This week, Fast Company announced its 14th annual list of Most Creative People in Business — and two notable Houstonians made the cut.

Dr. Peter Hotez and his fellow dean of the National School of Tropical Medicine at Baylor College of Medicine, Dr. Maria Elena Bottazzi, were named among the list for “open sourcing a COVID-19 Vaccine for the rest of the world.” The list, which recognizes individuals making a cultural impact via bold achievements in their field, is made up of influential leaders in business.
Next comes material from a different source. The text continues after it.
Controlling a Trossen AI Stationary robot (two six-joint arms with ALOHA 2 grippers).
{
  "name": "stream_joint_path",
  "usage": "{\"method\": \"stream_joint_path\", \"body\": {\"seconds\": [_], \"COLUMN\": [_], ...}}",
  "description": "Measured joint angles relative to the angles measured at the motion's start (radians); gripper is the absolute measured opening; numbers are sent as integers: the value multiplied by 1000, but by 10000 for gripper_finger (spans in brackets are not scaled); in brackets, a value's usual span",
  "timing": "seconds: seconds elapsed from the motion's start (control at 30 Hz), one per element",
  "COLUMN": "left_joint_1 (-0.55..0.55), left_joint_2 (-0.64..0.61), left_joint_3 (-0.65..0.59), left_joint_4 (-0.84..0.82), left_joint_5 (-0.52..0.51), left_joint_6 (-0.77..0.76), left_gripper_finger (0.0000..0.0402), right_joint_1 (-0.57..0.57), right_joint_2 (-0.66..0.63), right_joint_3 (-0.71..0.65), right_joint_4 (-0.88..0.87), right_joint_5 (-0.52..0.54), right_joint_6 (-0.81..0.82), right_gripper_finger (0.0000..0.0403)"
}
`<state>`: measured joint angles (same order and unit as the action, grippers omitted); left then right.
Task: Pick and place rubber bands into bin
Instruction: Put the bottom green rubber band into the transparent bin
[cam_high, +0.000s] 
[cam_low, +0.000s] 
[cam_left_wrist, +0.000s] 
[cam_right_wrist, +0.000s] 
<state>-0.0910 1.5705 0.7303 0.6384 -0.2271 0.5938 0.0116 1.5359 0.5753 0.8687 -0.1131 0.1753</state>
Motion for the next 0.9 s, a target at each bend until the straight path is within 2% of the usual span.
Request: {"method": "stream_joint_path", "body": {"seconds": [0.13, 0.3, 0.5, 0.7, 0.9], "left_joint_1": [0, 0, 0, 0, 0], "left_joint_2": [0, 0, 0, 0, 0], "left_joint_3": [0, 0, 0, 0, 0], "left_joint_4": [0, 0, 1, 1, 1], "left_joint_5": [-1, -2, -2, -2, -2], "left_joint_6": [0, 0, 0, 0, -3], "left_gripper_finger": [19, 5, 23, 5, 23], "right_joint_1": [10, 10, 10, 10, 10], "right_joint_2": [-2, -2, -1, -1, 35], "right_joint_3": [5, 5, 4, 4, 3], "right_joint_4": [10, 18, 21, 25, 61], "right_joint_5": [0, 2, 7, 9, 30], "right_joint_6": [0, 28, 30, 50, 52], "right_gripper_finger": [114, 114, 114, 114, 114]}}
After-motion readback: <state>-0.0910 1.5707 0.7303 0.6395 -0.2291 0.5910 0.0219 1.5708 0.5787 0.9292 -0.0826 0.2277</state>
Hotez and Bottazzi are also co-directors for the Texas Children's Hospital's Center for Vaccine Development -one of the most cutting-edge vaccine development centers in the world. For the past two decades it has acquired an international reputation as a non-profit Product Development Partnership (PDP), advancing vaccines for poverty-related neglected tropical diseases (NTDs) and emerging infectious diseases of pandemic importance. One of their most notable achievements is the development of a vaccine technology leading to CORBEVAX, a traditional, recombinant protein-based COVID-19 vaccine.

"It's an honor to be recognized not only for our team's scientific efforts to develop and test low cost-effective vaccines for global health, but also for innovation in sustainable financing that goes beyond the traditional pharma business model," says Hotez in a statement.

The technology was created and engineered by Texas Children's Center for Vaccine Development specifically to combat the worldwide problem of vaccine access and availability. Biological E Limited (BE) developed, produced and tested CORBEVAX in India where over 60 million children have been vaccinated so far.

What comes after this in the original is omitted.